Assessing Machine Learning Classifiers in COVID-19: The Role of Clinical, Laboratory, and Radiological Features in Predicting Oxygen Saturation
Loading...
Date
Journal Title
Journal ISSN
Volume Title
Publisher
Brieflands
Abstract
Background: Oxygen saturation is a vital parameter for evaluating the severity of COVID-19 in hospitalized patients, with levels below 90% indicating respiratory distress and a potential need for intensive care. Objectives: This study develops machine learning (ML) models that integrate computed tomography (CT)-based features with clinical and laboratory data to predict binary oxygen saturation outcomes in COVID-19 patients. Patients and Methods: We conducted a retrospective study of 1,008 COVID-19 patients admitted between October 2020 and May 2021, utilizing 70% of the data for training and 30% for testing.
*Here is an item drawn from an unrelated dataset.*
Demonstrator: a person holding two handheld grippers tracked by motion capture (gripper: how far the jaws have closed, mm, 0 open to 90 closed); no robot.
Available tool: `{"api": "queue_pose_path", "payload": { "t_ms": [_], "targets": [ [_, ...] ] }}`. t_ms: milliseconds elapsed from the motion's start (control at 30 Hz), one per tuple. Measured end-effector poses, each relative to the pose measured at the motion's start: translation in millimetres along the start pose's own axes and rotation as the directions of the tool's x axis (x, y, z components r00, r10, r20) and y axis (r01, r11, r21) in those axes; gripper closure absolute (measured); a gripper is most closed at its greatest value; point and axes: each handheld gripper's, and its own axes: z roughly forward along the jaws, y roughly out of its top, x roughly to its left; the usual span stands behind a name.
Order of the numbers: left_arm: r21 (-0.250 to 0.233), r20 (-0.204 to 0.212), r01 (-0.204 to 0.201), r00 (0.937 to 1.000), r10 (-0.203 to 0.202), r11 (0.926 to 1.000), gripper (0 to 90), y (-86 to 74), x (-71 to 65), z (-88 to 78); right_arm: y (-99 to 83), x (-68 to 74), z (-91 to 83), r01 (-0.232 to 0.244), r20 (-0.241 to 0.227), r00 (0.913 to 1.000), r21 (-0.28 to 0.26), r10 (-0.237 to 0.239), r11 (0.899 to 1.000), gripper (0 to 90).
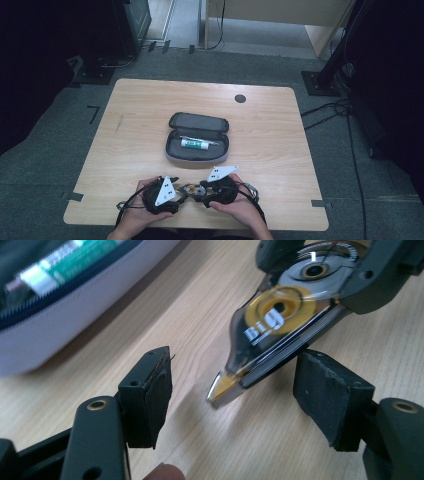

The classifiers used were linear support vector machine (SVM), SVM with radial basis function (RBF) kernels, logistic regression, random forests (RFs), naive Bayes, and XGBoost. Performance was assessed by validation area under the curve (AUC) and the range of AUC from 10-fold cross-validation. Features were selected through a multi-step process integrating importance ranking and stability analysis, with the top three features showing stability ≥ 0.7 chosen for model development, yielding the highest AUC among tested combinations. Results: Linear ML classifiers performed well in Clinical and Laboratory Models, while non-linear classifiers excelled in CT-Based and Integrated Models. Logistic regression in the Clinical Model achieved an AUC of 0.82, with age, gender, and fever as significant features. In the Laboratory Model, linear SVM (AUC = 0.82) identified white blood cell (WBC) count as key. Random forest in the CT-Based Model (AUC = 0.87) highlighted mean lesion volume. The Integrated Model's top classifier, SVM with RBF kernel (AUC = 0.89), found WBC and mean non-lesion lung volume (NLLV) critical. Conclusion: Linear classifiers effectively predict oxygen saturation using clinical and laboratory data, while non-linear classifiers excel with CT-based and integrated models, highlighting the need for tailored ML approaches to different data types in COVID-19 patient care.